Is Australia's leader a drunken hypocrite?

CANBERRA, Australia Reports of the night he spent at "Scores" in 2003 surfaced while he campaigned ahead of the November election. The bookish and church-going Rudd apologized, and most Australians believed him when he said it was the second time in his life that he was drunk.

Still, the incident resurfaced this week when Rudd launched a $50 million campaign to combat excessive drinking among Australians teens.

"It's a bit rich for a man who got famously stonkered at a lap-dancing club in New York five years ago to be lecturing the rest of us on binge drinking," columnist Miranda Devine wrote in The Sydney Morning Herald.

Rudd admitted Friday he was no "paragon of moral virtue" but told Melbourne radio 3AW he wanted to address the estimated 168,000 Australian teenagers under the legal drinking age of 18 who abuse alcohol.
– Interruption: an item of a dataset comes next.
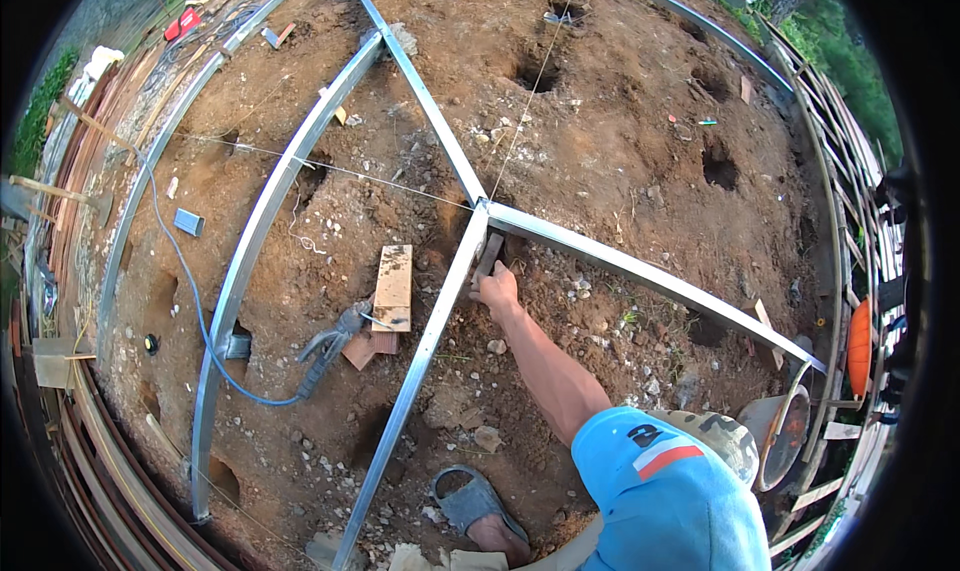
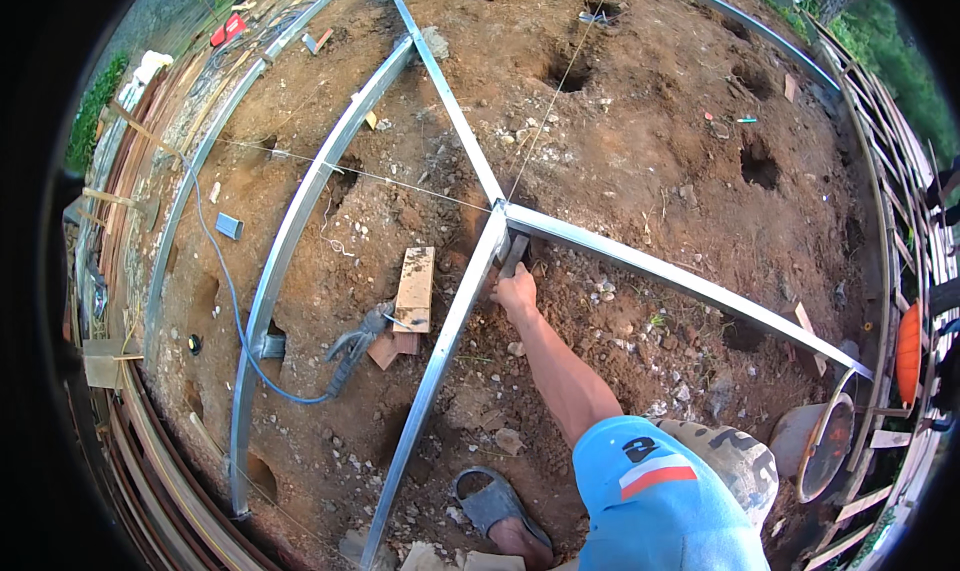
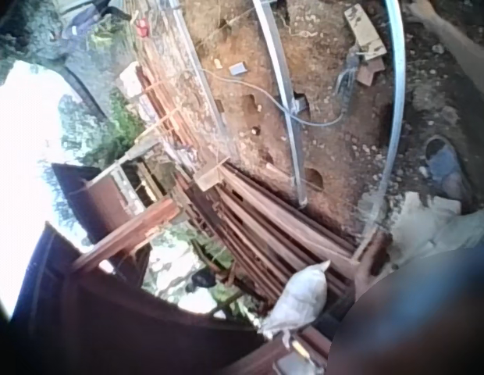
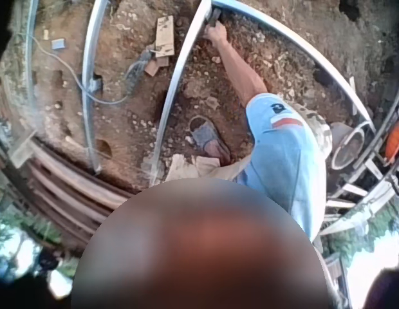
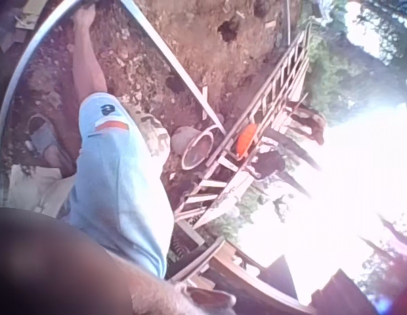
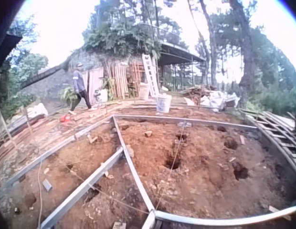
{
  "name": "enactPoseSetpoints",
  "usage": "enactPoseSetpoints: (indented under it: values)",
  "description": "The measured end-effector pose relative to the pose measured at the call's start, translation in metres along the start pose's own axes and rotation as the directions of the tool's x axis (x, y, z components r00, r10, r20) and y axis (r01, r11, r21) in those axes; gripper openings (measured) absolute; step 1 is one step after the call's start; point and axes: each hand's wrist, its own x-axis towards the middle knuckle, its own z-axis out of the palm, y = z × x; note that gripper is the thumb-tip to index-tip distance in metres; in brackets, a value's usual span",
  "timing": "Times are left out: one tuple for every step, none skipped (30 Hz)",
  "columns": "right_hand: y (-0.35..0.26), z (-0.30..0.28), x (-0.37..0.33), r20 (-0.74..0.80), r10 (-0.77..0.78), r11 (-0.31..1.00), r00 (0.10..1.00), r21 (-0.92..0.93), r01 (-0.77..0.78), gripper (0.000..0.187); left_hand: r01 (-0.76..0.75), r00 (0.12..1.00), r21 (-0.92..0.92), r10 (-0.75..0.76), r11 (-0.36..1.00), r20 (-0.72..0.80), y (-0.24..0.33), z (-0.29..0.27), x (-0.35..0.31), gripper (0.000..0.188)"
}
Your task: The person positions and aligns metal beams on a dirt ground, using a hammer to tap them into place. They then use a welding torch to join the beams at their intersections, creating a stable metal framework.
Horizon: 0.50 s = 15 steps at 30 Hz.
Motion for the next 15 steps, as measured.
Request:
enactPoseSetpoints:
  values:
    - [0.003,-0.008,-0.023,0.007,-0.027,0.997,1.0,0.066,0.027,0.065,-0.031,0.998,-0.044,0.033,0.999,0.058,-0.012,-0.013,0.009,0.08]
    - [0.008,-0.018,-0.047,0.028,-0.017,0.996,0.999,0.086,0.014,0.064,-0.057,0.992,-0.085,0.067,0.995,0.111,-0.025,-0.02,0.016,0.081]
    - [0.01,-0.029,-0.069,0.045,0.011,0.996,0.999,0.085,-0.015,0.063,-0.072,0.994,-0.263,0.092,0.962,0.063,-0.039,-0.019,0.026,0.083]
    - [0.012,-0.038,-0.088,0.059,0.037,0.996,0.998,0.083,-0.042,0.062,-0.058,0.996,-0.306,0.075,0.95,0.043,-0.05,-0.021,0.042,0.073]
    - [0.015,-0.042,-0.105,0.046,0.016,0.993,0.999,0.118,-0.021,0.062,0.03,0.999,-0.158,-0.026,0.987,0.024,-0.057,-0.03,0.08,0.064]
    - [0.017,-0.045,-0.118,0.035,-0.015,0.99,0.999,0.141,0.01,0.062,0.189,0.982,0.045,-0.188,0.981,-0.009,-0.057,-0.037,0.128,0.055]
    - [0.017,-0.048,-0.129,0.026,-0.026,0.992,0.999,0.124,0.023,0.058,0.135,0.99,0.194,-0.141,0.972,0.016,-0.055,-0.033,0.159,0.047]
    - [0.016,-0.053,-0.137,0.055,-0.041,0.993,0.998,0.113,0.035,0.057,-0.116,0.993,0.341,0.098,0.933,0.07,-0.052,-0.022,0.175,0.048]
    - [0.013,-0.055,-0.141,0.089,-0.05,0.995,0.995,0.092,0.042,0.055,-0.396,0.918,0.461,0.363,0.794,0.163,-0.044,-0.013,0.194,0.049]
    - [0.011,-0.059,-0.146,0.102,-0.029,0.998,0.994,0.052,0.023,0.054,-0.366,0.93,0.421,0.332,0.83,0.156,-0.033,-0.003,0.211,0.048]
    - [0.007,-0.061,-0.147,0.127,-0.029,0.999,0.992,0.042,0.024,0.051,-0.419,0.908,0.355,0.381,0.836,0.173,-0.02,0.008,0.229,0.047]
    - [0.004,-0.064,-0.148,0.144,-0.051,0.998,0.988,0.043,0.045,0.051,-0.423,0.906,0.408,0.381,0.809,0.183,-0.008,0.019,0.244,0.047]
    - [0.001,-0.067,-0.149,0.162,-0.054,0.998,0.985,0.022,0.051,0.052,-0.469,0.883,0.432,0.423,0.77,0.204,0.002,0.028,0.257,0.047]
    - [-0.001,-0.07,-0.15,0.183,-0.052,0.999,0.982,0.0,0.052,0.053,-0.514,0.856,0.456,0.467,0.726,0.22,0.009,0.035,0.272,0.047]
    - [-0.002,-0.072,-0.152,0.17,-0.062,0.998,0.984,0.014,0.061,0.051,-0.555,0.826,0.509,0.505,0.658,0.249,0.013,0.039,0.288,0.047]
"I'll take any incoming flak about yours truly, but I've got one target in mind and that is to get that number down," he said.
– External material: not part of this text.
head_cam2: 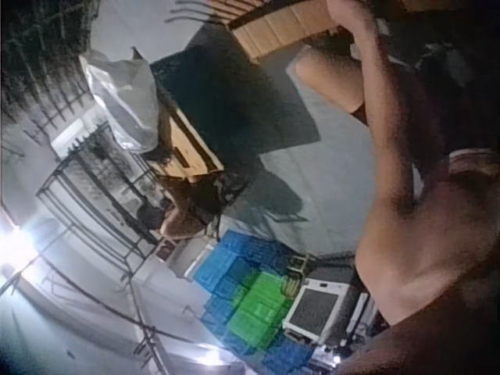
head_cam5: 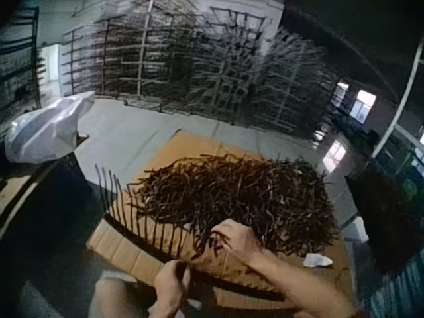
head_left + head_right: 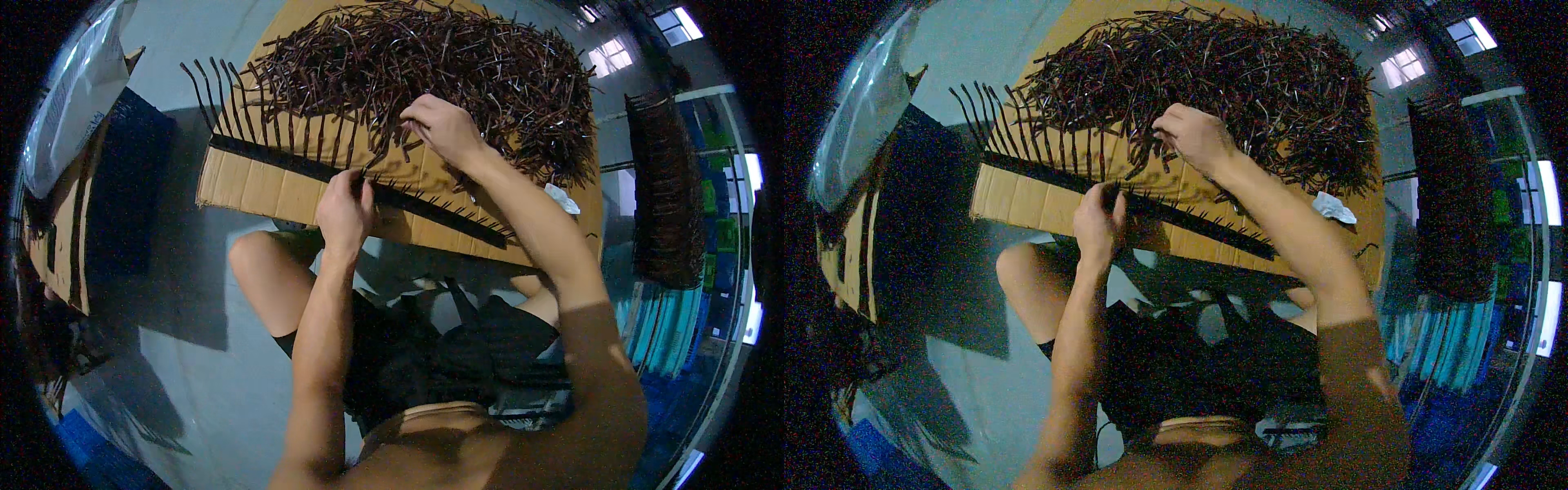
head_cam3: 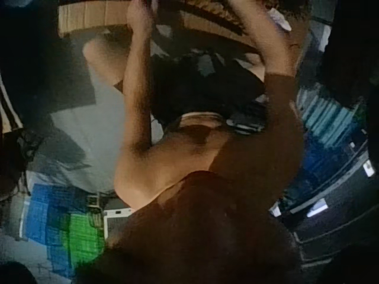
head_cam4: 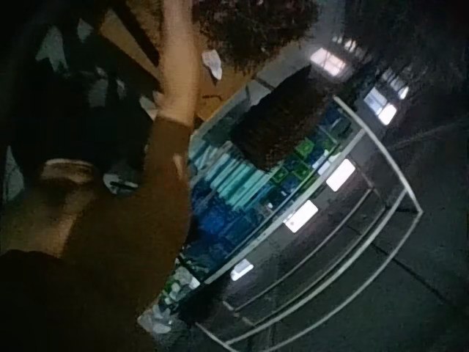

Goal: The person sits on the floor and inserts individual dark bristles into slots along a black broom head. They repeatedly pick bristles from a pile on a cardboard sheet and press them into place, then place the completed broom head on a nearby rack.

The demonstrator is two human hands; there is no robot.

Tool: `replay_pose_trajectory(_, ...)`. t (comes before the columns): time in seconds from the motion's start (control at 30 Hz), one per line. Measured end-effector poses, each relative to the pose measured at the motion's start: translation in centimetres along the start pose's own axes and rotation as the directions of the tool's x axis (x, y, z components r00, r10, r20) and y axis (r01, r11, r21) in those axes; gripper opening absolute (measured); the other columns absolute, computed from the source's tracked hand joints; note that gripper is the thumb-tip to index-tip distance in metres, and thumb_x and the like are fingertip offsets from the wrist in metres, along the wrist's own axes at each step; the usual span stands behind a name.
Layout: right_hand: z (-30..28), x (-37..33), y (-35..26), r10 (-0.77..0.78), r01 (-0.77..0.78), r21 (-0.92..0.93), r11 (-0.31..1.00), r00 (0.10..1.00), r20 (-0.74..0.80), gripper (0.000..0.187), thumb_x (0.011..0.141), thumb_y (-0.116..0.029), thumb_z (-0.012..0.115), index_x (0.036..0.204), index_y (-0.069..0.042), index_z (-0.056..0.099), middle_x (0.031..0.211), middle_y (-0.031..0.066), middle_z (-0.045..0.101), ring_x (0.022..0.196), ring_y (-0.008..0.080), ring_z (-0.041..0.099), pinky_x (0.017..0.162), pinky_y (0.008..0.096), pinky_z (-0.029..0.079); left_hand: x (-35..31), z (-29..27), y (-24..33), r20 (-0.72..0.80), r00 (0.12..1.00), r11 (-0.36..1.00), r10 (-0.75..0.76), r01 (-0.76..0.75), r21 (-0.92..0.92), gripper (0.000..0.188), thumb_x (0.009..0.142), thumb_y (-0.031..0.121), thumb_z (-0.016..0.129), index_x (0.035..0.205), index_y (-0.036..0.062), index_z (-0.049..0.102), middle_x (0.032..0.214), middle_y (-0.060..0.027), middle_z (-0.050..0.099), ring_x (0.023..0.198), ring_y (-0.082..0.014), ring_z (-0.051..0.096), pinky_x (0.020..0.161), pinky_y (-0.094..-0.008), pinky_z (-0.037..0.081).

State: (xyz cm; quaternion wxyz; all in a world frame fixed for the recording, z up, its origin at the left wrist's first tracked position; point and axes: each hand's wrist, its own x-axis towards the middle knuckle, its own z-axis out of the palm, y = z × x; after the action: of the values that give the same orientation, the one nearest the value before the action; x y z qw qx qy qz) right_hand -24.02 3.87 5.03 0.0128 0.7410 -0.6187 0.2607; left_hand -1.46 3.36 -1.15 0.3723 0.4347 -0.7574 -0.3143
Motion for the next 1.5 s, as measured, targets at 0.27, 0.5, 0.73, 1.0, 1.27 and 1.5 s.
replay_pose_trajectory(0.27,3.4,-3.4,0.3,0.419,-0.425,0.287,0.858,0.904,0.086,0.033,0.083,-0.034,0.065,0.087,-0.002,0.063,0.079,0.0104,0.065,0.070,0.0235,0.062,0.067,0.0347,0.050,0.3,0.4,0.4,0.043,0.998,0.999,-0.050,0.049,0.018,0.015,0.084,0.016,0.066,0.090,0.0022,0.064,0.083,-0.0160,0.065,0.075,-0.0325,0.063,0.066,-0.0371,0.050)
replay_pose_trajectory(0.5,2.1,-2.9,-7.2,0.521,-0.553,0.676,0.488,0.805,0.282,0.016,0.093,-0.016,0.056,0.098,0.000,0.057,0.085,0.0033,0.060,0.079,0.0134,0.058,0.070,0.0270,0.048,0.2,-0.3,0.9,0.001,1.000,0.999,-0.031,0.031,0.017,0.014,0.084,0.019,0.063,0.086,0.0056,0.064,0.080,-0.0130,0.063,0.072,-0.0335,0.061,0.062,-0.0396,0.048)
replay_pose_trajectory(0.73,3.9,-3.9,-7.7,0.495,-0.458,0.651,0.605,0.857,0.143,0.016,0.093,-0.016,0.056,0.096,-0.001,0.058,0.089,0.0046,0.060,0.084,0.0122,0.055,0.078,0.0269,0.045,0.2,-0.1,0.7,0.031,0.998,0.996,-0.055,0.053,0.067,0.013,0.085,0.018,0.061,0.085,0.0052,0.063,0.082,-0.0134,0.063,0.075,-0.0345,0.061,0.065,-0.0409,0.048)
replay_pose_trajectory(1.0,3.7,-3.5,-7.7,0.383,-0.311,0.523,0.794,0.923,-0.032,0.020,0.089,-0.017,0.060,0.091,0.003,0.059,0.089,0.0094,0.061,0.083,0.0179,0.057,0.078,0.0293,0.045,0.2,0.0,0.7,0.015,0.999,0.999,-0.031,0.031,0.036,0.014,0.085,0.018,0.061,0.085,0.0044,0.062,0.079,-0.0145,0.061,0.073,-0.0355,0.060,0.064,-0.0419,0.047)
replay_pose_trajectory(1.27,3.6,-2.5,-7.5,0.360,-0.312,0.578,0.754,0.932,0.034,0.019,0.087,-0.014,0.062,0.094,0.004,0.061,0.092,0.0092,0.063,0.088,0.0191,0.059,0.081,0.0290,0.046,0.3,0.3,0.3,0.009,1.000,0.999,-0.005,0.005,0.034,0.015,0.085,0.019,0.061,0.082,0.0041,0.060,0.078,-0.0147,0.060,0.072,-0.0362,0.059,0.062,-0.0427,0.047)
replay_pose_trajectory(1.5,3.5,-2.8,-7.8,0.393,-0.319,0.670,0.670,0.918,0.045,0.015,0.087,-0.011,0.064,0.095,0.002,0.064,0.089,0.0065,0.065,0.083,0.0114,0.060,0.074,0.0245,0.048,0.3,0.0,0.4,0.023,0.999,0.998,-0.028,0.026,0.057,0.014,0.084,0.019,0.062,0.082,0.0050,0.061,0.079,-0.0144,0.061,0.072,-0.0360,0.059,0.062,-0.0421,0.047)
The campaign includes television, radio and Internet spots to shock young people on the consequences of binge drinking, as well as grants to clubs and community groups to help change the drinking culture. Some sports stars have agreed to appear in the ads.
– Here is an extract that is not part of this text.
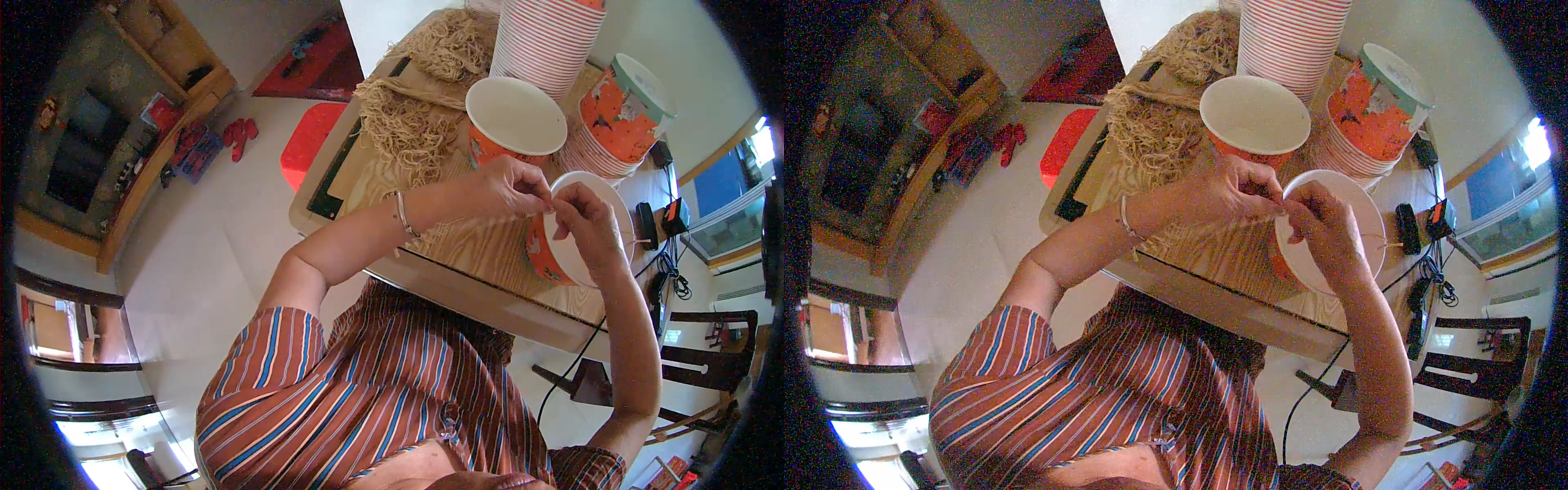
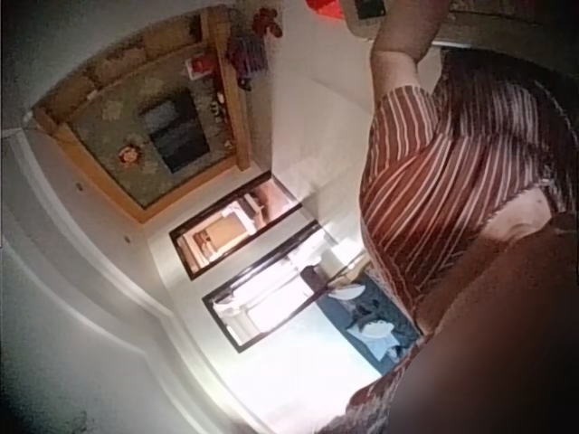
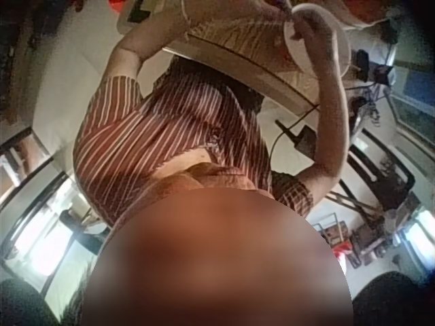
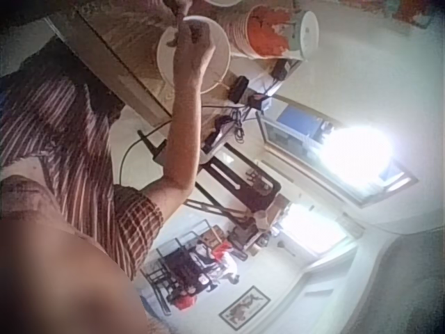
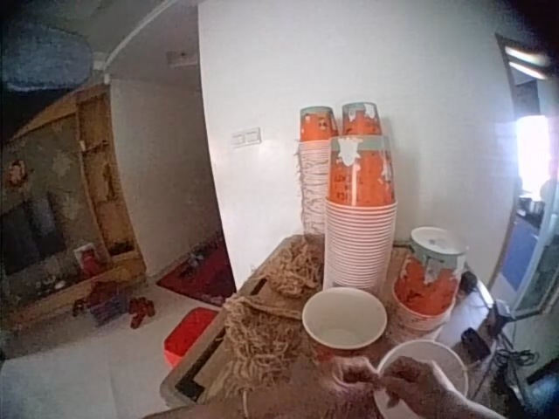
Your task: Preparing and arranging paper cups with fibrous packing material on a wooden table.
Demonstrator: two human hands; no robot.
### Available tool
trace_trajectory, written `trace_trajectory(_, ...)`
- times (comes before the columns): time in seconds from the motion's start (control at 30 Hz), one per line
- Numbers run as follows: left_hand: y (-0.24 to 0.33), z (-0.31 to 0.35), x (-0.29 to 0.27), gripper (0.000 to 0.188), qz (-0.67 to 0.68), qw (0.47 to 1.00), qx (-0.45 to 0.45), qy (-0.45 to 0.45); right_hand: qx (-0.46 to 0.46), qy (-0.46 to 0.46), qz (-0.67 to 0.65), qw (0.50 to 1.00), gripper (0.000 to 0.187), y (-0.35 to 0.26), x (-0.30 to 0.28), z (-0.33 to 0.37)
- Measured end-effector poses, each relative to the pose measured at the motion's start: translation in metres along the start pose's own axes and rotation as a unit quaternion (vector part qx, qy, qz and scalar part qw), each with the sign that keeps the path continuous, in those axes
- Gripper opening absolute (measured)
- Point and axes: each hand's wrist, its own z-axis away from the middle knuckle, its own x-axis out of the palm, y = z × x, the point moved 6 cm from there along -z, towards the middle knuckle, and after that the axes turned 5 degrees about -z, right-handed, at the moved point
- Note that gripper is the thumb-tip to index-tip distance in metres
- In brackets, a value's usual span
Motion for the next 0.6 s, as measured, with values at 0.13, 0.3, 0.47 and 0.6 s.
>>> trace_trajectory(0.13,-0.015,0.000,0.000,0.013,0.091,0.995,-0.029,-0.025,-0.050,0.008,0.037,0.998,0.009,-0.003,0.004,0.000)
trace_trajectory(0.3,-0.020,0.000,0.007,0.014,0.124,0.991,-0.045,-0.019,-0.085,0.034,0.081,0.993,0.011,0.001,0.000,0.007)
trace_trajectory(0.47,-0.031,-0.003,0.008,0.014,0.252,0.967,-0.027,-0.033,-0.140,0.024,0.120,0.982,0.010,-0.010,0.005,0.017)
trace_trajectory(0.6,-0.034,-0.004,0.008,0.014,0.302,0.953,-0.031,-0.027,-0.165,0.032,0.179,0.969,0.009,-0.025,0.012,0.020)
Rudd and a lawmaker colleague, Warren Snowdon, were taken to the strip club in 2003 by New York Post editor Col Allan, a fellow Australian. Rudd, now 50, was the opposition foreign affairs spokesman at the time. He was in New York to meet with U.N. officials.

Australians are relatively tolerant of excessive drinking. Former Prime Minister Bob Hawke held a Guinness World Record for speed beer drinking during his days as a Rhodes Scholar.